* _WORK ORDER_:
Beginning with the line that includes "pixel 48 174" and ending with the last line of the entries below, set down each line exactly; include no pictures.

"""

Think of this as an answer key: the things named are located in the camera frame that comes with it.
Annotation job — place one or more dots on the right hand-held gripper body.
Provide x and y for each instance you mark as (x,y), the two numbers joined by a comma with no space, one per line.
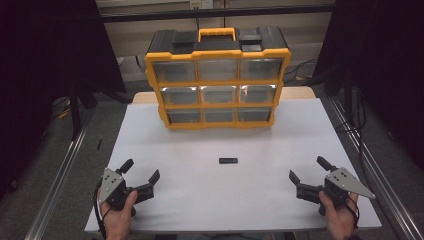
(346,185)

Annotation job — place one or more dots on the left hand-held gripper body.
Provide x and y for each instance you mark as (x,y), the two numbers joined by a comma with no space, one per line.
(111,185)

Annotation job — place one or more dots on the small black block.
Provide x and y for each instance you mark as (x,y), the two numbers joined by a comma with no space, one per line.
(228,160)

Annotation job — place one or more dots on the clear plastic pulled drawer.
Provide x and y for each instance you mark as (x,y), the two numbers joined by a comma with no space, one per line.
(180,96)

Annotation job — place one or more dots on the yellow black organizer case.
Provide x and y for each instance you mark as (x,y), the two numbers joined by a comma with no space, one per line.
(218,54)

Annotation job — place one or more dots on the person's left hand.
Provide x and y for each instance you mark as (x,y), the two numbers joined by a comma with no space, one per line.
(118,220)

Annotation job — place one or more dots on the person's right hand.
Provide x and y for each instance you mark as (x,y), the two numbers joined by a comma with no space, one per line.
(338,220)

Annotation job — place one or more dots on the small black floor piece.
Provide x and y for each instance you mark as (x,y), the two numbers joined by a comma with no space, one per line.
(99,144)

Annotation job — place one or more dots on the black metal stand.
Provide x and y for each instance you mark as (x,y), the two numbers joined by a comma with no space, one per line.
(75,113)

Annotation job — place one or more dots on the black curtain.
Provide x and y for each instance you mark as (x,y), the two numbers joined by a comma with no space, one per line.
(393,66)
(40,66)

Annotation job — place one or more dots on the set of clear organizer drawers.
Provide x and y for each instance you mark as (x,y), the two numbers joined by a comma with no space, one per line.
(216,70)

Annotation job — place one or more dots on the black crossbar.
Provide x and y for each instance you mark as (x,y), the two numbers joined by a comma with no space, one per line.
(200,14)

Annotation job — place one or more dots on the metal floor rail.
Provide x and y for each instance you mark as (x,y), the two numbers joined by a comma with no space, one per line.
(376,173)
(56,186)

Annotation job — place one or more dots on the wall socket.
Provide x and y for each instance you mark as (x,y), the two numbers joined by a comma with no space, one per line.
(201,4)

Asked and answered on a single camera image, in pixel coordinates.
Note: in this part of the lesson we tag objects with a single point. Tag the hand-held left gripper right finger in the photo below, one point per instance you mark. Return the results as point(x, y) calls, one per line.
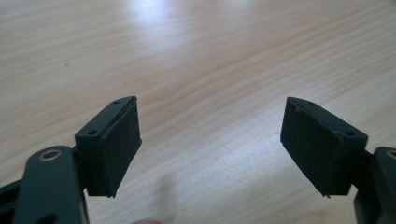
point(323, 149)

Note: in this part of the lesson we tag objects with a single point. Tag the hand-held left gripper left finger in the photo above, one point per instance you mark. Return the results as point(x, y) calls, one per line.
point(109, 149)

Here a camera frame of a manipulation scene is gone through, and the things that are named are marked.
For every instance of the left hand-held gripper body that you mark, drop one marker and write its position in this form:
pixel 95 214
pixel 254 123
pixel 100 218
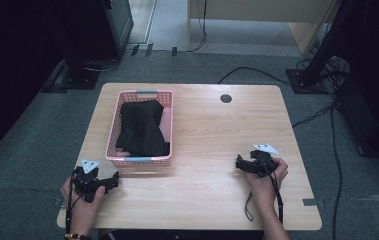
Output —
pixel 85 181

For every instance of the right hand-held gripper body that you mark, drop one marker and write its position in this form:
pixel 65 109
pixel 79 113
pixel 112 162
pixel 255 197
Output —
pixel 262 165

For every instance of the pink plastic basket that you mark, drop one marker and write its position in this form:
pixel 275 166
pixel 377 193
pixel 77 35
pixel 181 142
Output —
pixel 112 133

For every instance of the black cloth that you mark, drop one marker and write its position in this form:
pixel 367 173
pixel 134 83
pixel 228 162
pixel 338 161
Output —
pixel 142 130

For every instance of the person's right hand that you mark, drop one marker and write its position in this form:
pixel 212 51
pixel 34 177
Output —
pixel 265 190

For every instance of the person's left hand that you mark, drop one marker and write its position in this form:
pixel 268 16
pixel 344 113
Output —
pixel 80 213

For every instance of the grey tape strip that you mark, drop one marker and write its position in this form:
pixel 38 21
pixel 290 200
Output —
pixel 59 202

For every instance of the round grey table grommet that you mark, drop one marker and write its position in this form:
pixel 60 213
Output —
pixel 226 98

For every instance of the black box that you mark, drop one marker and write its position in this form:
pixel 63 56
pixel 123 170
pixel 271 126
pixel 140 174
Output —
pixel 367 123

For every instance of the dark tape piece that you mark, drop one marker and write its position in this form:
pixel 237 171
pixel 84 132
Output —
pixel 149 49
pixel 135 50
pixel 174 51

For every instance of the light wooden furniture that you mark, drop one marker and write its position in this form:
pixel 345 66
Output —
pixel 263 10

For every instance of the grey cabinet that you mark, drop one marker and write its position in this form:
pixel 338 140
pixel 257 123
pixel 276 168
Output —
pixel 123 23

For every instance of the black stand with base plate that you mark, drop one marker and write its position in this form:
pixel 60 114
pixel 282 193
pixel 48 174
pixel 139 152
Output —
pixel 307 81
pixel 77 78

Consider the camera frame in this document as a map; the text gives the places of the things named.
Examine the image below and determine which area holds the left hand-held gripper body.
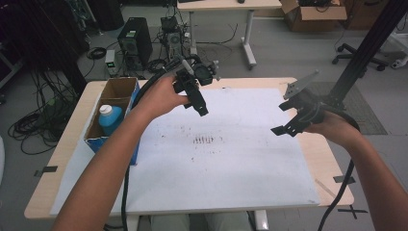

"""

* _OUTPUT FOR THIS EXERCISE_:
pixel 48 174
pixel 139 152
Output —
pixel 307 81
pixel 77 78

Consider the camera frame in this document as a map; the text gives the places of the things named.
Examine the image below and determine which area holds the left hand-held gripper body.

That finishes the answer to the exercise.